It’s no surprise that organizations that offer a diverse global culture are some of the best places to work, and these companies have less trouble attracting top talent to fill their vacancies. They know the highest-performing organizations today are successful because they’re people-centric, agile and diverse, and they approach talent acquisition, recruitment, and retention from a global perspective.
This is in stark contrast to even just a decade ago when talent management often centered around specific geography—companies recruited from within a commuting radius of their physical locations. Global mobility was reserved only for the most senior executives at many organizations.
Now that moving from place to place has become easier, and technology makes remote work accessible from anywhere, borders are no longer a consideration for many HR teams and employees.

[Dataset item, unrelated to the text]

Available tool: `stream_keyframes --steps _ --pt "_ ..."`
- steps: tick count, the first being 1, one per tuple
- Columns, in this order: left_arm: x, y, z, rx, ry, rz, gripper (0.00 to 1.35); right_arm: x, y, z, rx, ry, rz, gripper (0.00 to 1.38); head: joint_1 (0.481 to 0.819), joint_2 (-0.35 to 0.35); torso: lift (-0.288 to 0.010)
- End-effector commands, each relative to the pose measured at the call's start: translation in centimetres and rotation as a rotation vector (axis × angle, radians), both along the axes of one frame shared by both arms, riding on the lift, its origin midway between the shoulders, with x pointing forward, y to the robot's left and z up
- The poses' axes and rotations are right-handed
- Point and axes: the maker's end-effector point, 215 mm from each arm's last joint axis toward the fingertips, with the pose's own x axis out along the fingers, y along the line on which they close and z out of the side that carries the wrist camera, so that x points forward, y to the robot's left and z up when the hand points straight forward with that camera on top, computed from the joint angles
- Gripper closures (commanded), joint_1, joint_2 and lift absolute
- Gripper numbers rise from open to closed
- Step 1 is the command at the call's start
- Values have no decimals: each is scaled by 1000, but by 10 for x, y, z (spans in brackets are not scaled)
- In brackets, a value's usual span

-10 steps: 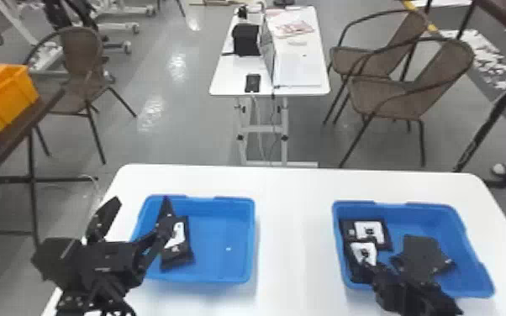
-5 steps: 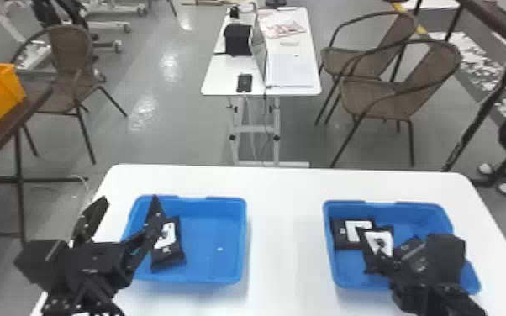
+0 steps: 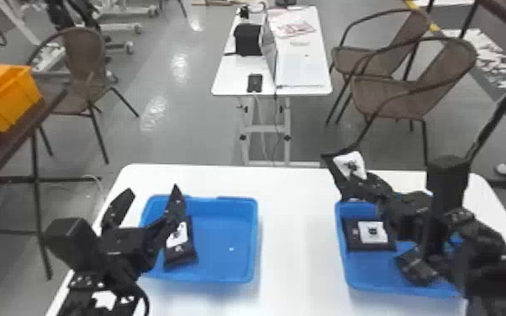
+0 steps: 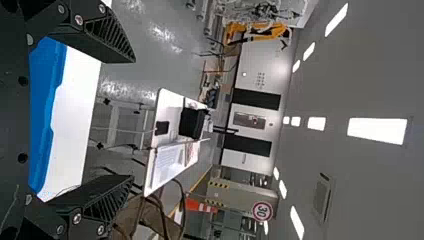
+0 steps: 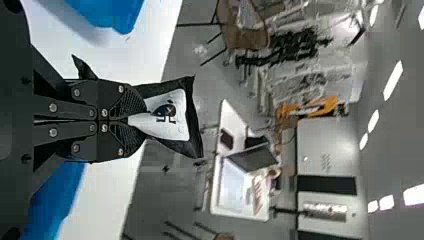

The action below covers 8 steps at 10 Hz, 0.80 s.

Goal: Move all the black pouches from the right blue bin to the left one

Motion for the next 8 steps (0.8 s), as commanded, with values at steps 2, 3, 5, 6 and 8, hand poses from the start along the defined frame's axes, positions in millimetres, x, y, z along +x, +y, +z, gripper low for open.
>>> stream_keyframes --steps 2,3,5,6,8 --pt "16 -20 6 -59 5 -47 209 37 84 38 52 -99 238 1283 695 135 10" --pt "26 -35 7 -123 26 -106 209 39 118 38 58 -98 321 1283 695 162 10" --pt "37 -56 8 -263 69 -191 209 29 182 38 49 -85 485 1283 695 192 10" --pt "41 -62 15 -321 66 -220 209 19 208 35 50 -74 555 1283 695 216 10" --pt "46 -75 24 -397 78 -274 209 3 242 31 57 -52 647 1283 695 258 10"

In fact, the pendulum has swung soundly in the opposite direction: recruiting and maintaining a diverse workforce is critical for business success. Plenty of studies show the benefit of diversity on business performance, and it’s also become a critical ingredient in leadership—for example, 72 percent of CFOs have worked internationally – according to a study by Forbes. That’s why talent mobility has become a critical enabler of global diversity. The ability to easily move people wherever they need—or want—to work can be a strong differentiator for both recruiting and developing talent. Even for organizations that aren’t necessarily looking to develop a global footprint, a strong mobility program that fosters diversity is a must-have business strategy. And, it will become increasingly vital as the business landscape becomes more global.
Now that moving from place to place has become easier, and technology makes remote work accessible from anywhere, borders are no longer a consideration for many HR teams and employees
If you’re not focused on this yet, you could quickly get left behind. Here are five reasons why 2020 is the year to go global for any organization.

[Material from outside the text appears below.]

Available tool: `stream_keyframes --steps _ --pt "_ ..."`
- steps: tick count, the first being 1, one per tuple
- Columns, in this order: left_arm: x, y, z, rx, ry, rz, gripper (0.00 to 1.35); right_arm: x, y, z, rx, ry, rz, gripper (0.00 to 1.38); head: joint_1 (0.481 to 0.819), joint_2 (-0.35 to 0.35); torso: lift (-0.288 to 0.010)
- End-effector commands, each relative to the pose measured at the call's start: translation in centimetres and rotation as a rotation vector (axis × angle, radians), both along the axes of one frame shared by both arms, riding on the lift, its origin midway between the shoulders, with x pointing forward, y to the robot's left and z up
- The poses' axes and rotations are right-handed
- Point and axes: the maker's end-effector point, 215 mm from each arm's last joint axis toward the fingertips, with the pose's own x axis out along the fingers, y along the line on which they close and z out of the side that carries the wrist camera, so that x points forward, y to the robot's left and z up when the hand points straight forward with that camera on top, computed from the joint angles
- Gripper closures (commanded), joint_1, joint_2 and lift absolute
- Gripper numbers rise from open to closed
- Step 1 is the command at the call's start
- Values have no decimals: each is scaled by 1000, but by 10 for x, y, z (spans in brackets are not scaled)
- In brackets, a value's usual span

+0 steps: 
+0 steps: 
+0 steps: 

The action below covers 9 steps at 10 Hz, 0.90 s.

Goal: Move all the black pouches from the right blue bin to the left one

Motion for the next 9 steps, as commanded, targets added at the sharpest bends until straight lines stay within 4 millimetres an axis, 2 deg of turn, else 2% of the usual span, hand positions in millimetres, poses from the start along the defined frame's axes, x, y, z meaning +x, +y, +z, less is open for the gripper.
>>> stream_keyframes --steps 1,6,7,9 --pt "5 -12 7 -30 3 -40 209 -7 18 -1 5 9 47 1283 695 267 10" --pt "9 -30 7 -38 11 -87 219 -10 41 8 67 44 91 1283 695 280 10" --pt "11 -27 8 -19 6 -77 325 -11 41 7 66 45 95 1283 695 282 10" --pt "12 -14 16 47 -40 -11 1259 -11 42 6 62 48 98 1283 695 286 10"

- Mobility is expected. Employees are increasingly looking for mobility opportunities. In fact, 70 percent of employees say transferring to another location within their company would advance their careers, according to our study. Perhaps even more telling, 22 percent have left a company because they were denied a mobility opportunity. In today’s tough recruiting and retention market, not offering mobility opportunities could mean that your best and brightest employees will find them somewhere else.

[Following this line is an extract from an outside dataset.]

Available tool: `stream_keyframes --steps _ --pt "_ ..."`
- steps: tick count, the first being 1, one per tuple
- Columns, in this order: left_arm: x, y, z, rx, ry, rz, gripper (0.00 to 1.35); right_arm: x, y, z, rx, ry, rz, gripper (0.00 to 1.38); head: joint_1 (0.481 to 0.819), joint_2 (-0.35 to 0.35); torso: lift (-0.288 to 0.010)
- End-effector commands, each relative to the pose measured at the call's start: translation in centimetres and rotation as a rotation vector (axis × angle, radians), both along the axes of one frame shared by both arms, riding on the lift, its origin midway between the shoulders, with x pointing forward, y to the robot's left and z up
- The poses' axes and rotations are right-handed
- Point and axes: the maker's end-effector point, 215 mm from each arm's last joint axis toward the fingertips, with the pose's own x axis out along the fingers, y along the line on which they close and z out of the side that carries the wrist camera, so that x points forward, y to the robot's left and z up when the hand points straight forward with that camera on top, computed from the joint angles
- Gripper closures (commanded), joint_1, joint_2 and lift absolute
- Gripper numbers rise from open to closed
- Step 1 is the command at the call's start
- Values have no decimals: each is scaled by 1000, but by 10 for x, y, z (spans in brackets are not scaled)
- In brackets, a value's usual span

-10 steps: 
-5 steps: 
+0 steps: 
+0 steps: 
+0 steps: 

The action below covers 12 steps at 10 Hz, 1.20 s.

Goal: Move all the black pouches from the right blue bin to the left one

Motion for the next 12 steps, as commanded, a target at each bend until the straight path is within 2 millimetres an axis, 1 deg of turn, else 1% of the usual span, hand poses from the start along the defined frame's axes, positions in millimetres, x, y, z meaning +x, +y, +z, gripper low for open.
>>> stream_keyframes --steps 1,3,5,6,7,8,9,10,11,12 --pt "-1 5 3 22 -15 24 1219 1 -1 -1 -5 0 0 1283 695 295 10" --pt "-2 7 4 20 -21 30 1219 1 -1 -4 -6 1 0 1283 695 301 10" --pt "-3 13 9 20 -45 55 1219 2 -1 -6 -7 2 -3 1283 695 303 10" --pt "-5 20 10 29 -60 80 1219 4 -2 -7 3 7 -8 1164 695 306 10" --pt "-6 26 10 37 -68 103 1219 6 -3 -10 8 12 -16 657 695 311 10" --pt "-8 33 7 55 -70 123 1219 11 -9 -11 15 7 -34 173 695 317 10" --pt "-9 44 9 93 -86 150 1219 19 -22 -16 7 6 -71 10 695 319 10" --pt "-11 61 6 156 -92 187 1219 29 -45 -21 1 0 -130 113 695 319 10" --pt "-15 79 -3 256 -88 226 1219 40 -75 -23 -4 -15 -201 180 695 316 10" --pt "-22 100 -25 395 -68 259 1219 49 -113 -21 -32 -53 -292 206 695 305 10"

- Mobility is more valuable than money. Many employees are eager to take advantage of a mobility opportunity purely for the experience and career-building benefits, even without an increase in salary or job title. They value mobility itself as a reward or recognition.
- Mobility preserves and propagates institutional knowledge. Offering mobility opportunities not only helps to preserve institutional knowledge by retaining top talent, but it also helps to leverage that knowledge throughout the organization. Sending experienced, innovative and ambitious employees on assignment to another location gives them a chance to share their experience and insight with coworkers in that office, thus spreading that unique accumulation of knowledge.
- Mobility expands your talent pool. If you’re only recruiting within your local market, you’re extremely limited in the talent and skills you can attain and in the cost of that talent. For example, if you’re only recruiting in San Francisco, you’re up against steep competition for the same talent pool. By expanding your recruiting on a global scale you can tap into a much larger pool of skilled candidates.
- Mobility enables cultural diversity. Encouraging team members to live and work in a different location creates a much deeper understanding of their co-worker’s cultural perspectives and can help with customer interaction as well. For example, if your US team routinely interacts with your team in India, there may be some cultural differences that may make communication a challenge. Allowing those staff members to become immersed in one another’s culture can help smooth some of those edges and make collaboration much more effective.
This can substantially benefit customer relationships as well. Topia has a large customer base in France, and we’ve noted that interpersonal communication is much different in the French culture than in the US or UK. Once the differences are understood, partnerships can improve dramatically. It’s also possible that certain locales are better suited for specific types of talent development. For example, Topia has a strong engineering presence in Tallinn, Estonia, and we’ve grown our headcount there by nearly double this year alone. While it started out with mostly Tallinn locals, it quickly became clear that the market was becoming increasingly competitive and we had an opportunity to find great talent abroad while living our own values. So, we began moving employees there to immerse them in that environment. Now, only 40 percent of our employees in Tallinn are native to that area; the rest are from India, Turkey, Brazil and other regions with a total of 12 different nationalities represented on the team.
Companies that top the charts of best places to work are putting global culture and talent mobility first, including mobility across both roles and geographies. In order to keep pace in the coming decade, organizations must assess their current diversity and make a concerted effort to develop a plan to cultivate a global culture. Start by making sure that current global staff feels empowered to speak up, share their perspectives and are heard by their teammates. Begin an exchange program to send staff to work in offices around the world to give them a new perspective on the co-workers they interact with every day. Expand your recruiting efforts to draw talent from different parts of the world to gain a more global perspective.
Companies that top the charts of best places to work are putting global culture and talent mobility first, including mobility across both roles and geographies
All of these strategies will not only benefit your innovation, product development, customer relationships, and overall business performance, but it will give you the edge you need to remain competitive as the market goes global around you.